Exercise directions: Nothing but a number should be given: how many lines in the listing contain the word "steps".
Data for review Start Marker
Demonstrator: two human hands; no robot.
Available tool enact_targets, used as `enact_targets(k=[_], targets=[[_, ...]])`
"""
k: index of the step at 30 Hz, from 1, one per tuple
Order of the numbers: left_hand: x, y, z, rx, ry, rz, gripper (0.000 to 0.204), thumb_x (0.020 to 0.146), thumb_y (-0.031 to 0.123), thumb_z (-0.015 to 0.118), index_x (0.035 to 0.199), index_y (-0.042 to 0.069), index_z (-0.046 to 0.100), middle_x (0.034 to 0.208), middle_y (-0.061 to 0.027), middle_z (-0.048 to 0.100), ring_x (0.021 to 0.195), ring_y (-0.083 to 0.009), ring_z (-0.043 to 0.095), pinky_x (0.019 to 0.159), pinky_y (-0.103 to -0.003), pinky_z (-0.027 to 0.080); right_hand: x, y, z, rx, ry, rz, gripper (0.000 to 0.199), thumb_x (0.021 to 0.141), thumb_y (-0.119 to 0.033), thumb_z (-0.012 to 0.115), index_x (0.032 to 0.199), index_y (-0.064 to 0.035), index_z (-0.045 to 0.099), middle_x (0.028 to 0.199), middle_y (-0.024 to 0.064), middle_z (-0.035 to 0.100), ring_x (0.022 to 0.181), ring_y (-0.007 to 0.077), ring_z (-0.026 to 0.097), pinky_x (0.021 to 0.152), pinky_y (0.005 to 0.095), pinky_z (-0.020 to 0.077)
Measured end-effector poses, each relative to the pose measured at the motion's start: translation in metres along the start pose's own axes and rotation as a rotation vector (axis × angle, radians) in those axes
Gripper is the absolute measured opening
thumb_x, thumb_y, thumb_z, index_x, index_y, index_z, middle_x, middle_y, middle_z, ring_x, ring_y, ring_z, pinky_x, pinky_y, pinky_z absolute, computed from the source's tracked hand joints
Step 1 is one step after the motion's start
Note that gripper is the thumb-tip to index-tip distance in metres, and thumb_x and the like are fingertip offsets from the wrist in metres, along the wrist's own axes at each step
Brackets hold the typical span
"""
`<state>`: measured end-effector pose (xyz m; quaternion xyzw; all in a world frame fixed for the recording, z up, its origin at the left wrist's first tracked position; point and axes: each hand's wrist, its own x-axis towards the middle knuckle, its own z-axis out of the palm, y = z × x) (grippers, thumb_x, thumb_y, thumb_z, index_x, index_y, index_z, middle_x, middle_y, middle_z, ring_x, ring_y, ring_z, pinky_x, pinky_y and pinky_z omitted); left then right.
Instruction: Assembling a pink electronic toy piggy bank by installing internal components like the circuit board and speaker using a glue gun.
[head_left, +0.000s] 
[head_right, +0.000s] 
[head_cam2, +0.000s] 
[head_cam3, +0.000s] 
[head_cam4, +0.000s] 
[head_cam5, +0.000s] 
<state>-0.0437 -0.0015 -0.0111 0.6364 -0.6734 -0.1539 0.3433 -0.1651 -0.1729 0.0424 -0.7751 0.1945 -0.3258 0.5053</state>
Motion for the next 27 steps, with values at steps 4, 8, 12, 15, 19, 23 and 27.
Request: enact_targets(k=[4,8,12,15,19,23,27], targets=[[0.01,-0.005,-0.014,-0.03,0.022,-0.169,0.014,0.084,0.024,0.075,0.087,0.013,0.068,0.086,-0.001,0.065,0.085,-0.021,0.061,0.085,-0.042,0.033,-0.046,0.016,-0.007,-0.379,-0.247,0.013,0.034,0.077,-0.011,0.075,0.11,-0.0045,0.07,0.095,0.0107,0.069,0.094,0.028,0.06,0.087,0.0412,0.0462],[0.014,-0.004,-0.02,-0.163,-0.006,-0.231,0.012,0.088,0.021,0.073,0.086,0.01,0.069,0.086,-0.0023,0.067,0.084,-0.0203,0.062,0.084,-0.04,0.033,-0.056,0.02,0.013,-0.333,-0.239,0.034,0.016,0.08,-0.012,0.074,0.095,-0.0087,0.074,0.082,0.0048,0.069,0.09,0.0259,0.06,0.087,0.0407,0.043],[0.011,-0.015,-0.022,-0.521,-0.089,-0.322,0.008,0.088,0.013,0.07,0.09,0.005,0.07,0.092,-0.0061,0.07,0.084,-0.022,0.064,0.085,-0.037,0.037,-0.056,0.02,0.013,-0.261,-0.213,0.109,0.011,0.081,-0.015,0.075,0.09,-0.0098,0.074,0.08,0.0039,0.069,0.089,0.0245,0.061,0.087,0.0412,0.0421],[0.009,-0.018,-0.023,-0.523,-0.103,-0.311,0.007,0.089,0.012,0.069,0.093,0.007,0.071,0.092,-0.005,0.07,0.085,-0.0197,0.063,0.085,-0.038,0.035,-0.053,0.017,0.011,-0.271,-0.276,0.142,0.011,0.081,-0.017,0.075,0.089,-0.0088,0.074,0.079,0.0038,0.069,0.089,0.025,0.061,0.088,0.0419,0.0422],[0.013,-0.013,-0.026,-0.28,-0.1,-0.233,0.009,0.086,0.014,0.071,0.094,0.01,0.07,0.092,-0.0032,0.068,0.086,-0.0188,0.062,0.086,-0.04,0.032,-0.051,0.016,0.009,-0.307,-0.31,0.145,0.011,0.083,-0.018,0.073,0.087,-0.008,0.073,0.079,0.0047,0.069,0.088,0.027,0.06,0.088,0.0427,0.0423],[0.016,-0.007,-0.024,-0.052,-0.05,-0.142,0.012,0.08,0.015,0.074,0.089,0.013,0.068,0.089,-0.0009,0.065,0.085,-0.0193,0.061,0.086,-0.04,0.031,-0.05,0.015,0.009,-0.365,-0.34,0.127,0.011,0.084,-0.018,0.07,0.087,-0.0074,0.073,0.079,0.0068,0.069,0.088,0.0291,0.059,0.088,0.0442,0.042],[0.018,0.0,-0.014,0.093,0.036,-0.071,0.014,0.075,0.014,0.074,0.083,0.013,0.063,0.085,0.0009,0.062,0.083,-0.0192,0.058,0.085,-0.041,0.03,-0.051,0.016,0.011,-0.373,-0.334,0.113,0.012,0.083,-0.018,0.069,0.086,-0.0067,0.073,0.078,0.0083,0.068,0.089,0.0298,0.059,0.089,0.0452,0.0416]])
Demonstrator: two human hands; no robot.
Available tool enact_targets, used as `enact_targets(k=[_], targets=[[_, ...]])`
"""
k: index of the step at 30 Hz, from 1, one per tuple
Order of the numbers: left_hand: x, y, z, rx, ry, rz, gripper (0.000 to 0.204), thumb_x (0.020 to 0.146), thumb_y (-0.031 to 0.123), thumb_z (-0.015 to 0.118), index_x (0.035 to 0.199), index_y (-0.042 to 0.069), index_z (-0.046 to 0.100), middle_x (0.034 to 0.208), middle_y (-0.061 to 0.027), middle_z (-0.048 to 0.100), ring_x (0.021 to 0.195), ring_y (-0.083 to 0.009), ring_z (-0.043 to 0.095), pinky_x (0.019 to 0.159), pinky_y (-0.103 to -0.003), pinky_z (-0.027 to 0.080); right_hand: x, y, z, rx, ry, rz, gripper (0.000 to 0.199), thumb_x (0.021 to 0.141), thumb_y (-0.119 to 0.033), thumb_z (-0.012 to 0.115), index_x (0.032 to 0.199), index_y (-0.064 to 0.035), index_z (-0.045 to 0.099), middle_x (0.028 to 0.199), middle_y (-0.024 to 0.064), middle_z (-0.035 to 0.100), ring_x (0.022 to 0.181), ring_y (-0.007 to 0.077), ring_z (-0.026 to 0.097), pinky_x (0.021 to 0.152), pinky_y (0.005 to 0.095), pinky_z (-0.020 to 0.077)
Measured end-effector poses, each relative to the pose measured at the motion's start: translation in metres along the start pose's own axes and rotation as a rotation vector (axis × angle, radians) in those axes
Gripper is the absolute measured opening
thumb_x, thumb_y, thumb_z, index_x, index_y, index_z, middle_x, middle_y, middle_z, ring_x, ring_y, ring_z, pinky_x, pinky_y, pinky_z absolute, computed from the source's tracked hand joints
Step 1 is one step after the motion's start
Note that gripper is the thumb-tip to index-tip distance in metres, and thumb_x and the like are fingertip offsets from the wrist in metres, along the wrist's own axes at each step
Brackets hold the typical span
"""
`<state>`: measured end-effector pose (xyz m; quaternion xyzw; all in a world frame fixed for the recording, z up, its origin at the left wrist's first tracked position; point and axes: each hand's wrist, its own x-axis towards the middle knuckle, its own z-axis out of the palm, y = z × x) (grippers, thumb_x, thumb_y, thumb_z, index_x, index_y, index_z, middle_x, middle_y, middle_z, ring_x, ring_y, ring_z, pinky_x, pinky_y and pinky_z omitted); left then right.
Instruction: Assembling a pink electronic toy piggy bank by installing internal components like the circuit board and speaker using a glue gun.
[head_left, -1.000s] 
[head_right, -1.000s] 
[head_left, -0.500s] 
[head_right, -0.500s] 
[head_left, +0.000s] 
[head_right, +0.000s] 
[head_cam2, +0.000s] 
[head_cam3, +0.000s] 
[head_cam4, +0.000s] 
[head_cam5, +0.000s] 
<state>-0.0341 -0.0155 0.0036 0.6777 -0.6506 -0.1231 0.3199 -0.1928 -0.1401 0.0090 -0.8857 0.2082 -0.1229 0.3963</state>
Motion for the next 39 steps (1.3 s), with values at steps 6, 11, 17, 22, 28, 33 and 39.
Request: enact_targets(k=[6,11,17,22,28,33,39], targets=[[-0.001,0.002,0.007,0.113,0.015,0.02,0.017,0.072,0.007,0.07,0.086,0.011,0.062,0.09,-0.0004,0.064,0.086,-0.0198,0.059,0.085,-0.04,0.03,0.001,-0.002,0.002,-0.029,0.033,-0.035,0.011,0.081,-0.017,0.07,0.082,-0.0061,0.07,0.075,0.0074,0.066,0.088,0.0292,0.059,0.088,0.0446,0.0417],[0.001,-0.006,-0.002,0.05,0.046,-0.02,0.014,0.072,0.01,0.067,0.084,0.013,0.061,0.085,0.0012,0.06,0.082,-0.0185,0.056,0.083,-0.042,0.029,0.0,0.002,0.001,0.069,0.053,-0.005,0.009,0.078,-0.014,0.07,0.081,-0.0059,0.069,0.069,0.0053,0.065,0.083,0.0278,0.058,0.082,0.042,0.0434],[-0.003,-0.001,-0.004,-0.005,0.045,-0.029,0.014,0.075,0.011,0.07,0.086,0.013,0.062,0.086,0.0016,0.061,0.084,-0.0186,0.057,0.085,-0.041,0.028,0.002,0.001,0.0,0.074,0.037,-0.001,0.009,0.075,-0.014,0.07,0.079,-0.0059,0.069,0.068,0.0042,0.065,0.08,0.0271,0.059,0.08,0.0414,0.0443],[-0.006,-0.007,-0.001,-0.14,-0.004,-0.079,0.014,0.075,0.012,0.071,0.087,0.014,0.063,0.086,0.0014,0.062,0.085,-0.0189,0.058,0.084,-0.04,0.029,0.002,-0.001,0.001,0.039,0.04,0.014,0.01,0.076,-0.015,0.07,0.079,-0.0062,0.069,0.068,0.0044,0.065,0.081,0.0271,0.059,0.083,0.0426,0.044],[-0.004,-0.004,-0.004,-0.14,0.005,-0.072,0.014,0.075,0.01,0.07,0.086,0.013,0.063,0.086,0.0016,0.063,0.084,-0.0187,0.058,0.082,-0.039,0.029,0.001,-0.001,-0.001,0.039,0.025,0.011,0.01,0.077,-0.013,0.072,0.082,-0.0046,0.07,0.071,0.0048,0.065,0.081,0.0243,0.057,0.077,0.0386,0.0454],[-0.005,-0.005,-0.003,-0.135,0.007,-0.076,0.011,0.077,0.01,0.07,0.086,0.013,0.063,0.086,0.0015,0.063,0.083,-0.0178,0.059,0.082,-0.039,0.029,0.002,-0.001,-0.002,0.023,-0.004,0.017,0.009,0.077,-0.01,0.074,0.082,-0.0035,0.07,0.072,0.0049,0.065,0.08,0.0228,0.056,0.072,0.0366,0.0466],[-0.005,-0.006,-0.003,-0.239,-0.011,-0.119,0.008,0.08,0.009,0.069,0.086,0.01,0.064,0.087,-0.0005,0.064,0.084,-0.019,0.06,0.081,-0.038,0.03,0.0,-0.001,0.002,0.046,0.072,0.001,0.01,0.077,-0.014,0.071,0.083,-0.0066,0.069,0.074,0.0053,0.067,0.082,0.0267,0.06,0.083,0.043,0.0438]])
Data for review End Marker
Answer for the task: 2